The right blend: formal/informal learning


I just started taking the MIT Media Lab Massive Open Online Course (MOOC): Learning Creative Learning. I will be updating the blog periodically about it. [p.s. there are slots open for the Viewpoints workshop I’m teaching the next 2 Sundays – CLICK HERE for more.]

In the first week, thinking about interest based learning,
I am thinking about my theatre training at Simon Fraser University’s School for the Contemporary Arts and since. Which I think is very good training.

Part 1

Like much arts training, there was a lot of master/student instruction of craft and technique with strict parameters and restrictions. It involved tight rules, long hours, intense focus and very clear distinction of roles.

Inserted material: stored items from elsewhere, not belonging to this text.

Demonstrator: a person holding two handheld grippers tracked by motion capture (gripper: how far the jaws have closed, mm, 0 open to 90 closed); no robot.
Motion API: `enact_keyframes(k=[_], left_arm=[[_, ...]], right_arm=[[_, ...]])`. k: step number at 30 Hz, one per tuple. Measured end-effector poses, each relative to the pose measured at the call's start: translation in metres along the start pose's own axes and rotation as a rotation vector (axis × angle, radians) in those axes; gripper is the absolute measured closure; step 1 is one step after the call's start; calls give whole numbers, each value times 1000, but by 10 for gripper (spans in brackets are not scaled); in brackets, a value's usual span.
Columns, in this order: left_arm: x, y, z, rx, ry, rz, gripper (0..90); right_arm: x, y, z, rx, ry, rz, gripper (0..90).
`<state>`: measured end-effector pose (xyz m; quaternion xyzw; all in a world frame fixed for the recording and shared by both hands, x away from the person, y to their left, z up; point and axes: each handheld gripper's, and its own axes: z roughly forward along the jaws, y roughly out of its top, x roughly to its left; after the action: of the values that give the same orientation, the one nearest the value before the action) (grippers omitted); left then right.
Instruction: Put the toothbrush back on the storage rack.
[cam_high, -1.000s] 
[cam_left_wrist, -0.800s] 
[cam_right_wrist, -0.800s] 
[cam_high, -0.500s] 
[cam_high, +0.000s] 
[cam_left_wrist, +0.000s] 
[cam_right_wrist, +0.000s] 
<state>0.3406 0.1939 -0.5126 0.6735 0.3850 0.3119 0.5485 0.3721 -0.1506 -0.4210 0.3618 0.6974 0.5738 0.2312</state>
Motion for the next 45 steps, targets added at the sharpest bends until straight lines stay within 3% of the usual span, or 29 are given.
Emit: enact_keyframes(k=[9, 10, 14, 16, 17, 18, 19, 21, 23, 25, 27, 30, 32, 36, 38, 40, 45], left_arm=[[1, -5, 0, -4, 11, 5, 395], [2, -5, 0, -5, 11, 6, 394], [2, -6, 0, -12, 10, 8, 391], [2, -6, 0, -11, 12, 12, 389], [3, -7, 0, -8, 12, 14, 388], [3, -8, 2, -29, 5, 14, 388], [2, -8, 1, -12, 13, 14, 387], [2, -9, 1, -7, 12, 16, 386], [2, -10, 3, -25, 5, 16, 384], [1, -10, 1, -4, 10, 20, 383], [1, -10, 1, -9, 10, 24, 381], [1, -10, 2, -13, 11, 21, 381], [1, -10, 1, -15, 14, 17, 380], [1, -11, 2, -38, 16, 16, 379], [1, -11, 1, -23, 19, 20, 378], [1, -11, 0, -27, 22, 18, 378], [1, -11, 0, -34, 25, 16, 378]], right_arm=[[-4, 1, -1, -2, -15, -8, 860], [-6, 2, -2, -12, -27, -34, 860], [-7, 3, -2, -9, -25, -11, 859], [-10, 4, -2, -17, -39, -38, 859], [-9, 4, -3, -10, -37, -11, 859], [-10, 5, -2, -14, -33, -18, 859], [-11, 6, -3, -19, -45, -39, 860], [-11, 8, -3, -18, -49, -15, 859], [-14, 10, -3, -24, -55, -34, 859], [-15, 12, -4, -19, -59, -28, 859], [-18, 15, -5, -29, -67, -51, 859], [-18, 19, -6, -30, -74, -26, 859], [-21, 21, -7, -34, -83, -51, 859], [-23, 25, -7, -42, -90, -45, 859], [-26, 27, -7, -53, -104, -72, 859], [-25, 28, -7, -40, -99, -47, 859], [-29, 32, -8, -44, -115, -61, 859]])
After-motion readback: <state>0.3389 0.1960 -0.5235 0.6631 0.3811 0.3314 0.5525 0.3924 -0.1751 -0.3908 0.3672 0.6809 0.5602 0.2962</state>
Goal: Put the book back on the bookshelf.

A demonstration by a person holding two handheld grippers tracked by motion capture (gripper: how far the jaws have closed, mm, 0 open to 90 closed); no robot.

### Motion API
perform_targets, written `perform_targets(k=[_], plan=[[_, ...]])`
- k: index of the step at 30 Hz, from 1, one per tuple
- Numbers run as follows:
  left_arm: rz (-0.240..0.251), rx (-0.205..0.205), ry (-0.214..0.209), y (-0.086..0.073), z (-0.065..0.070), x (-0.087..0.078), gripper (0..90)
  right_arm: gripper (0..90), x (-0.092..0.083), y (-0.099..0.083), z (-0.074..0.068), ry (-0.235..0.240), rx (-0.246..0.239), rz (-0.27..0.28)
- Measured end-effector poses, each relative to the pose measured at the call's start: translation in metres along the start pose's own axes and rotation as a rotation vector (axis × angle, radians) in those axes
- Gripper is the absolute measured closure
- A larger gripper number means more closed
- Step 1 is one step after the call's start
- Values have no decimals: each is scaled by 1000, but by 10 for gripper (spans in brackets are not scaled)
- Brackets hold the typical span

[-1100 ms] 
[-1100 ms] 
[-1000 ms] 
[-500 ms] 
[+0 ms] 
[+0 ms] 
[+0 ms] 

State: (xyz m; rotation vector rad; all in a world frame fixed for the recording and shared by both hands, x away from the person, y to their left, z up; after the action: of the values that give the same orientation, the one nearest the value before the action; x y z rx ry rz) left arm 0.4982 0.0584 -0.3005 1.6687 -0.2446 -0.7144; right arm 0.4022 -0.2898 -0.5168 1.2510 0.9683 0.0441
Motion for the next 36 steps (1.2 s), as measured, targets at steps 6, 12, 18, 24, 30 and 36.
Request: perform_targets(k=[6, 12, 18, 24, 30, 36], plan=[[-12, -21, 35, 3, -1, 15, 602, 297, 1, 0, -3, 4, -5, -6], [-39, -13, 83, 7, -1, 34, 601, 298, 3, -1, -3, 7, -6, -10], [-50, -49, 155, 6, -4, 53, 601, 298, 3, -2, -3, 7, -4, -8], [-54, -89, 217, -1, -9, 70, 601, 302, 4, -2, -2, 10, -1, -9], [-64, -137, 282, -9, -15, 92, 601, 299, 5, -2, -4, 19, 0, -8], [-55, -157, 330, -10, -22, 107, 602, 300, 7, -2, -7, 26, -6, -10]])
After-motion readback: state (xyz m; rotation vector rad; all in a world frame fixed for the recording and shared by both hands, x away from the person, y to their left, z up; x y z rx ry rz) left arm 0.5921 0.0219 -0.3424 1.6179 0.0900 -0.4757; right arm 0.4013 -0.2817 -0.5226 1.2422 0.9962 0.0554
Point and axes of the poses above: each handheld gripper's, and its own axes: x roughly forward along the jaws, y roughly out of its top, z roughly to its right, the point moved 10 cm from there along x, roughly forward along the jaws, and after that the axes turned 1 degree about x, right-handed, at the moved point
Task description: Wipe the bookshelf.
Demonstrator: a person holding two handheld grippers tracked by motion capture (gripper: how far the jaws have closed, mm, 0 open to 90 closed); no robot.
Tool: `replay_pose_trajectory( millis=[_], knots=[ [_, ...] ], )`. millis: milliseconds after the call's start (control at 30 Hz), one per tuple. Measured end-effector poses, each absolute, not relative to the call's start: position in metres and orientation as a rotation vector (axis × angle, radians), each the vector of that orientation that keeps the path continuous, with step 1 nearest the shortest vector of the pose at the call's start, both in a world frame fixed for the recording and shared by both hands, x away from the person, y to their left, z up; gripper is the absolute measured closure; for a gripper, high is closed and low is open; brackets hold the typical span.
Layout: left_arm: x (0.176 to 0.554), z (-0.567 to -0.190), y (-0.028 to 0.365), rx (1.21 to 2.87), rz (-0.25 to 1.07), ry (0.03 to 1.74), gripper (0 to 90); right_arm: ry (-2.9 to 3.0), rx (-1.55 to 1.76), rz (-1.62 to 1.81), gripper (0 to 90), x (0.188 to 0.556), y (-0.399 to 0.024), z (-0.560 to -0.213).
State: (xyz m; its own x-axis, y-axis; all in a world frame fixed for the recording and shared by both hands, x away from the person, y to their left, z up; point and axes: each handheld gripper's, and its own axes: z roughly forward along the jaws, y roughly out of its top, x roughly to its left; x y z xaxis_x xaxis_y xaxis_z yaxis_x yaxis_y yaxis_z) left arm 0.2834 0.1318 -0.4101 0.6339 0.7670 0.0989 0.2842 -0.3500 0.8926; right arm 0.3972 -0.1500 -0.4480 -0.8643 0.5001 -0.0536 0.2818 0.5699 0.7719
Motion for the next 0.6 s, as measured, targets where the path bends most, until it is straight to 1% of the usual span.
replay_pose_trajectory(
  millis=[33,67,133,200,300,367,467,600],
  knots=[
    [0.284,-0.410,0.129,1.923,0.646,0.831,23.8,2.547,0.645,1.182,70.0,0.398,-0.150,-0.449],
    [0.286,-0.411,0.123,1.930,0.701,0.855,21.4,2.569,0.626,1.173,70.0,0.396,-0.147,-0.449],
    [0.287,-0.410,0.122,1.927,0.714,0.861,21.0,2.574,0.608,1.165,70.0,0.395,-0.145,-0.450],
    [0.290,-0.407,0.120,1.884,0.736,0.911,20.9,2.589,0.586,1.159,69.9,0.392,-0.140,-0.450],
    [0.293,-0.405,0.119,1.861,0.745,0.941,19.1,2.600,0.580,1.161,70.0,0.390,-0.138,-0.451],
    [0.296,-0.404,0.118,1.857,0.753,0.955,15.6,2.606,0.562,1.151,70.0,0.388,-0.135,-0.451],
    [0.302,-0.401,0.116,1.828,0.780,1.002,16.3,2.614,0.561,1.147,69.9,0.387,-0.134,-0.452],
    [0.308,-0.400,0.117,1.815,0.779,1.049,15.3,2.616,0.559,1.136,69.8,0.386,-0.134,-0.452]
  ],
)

This discipline was very important to me as a student. It gave me something to rebel against and to rely on.

There was also a profound amount of freedom outside of the classroom and inside the actual studio work. We were encouraged to identify and follow interests and passions. In the evenings, after a long day of committed studio time, we made work in order to learn how to make work. There was little supervision and an expectation to break any rules we were taught during the day, if we had good enough reason.

This blend was all important – to have both formal and informal modes of learning.[1] To recognize there are times and places to be in one mode or the other. Sometimes within a single day this can or must shift. [2]

Part 2

Anne Bogart, theatre director, describes a similar formal / informal blend in talking about the 2 training frameworks SITI Company uses. She describes Suzuki Training as the vertical (videophilosophy) and Viewpoints as the horizontal (wikipediaphilosophy)

I love Suzuki training because of the strictness and discipline. It’s a discipline very hard to find inside North American actor training that I find just very delightful. And I don’t think I’m alone in my reasons.[3]

Without form, I have no space for the informal. I’m looking for a fluid space where slipping from craftsperson to hacker to philosopher to entertainer and back again is possible. Very formal structures help me avoid the anomic paralysis produced by the gap between the “infinite becoming” of what is possible and my clearly finite human nature.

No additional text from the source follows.